Les tentatives d'avancées

- propositions présentées par l'Indonésie, la Malaisie, la République démocratique du Congo, la Bosnie et le Brésil pour affecter des dizaines de millions d'hectares supplémentaires à la liste des terres protégées. L'Allemagne, le pays hôte de la conférence, a proposé de créer un site internet "Life Web" pour relier les pays se proposant de créer des zones protégées à ceux qui sont prêts à les financer ;
- les représentants des 191 pays présents à cette réunion ont par ailleurs approuvé la création de zones protégées en haute mer et plus de soutiens financiers à la protection des forêts. L'Allemagne a promis 500 millions d'euros (775 millions de dollars américains) sur les quatre prochaines années et 500 millions d'euros par an par la suite. La Norvège envisage de dépenser 600 millions d'euros par an pour la protection des forêts dans les trois prochaines années.

Reculer pour mieux sauter

Les participants ont également convenu de prendre une position plus ferme sur le biocarburant lors de la prochaine série de négociations de Nagoya (en 2010) et ont appelé à définir un cadre politique sur les biocarburants dont la production en masse pourrait affecter les cultures et les terres boisées.

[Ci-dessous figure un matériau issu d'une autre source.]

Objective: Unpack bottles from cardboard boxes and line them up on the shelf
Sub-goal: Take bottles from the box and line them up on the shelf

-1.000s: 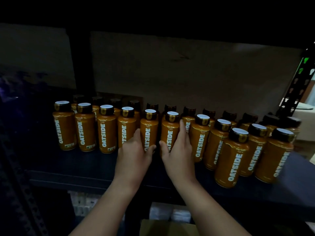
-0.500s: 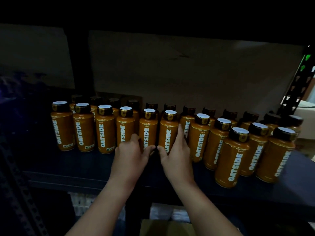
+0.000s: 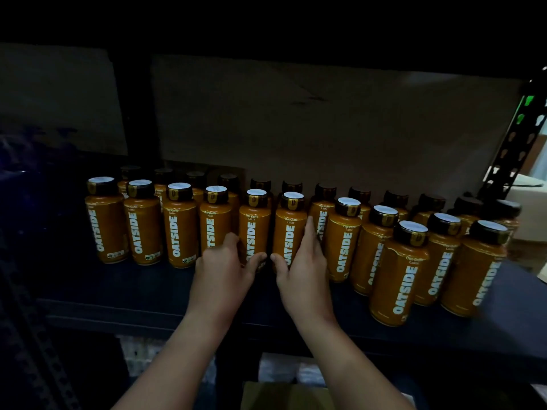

Pour Greenpeace, le sommet de Bonn "a seulement confirmé l'indifférence de la communauté internationale quand il s'agit de protéger les forêts, de protéger le climat et de protéger la biodiversité".

Gordon Shepherd, du Fonds mondial pour la nature WWF international, a dénoncé également la lenteur du processus: "On a eu deux semaines de discussions et on a à peine bougé de là où on était il y a deux semaines", a-t-il lancé.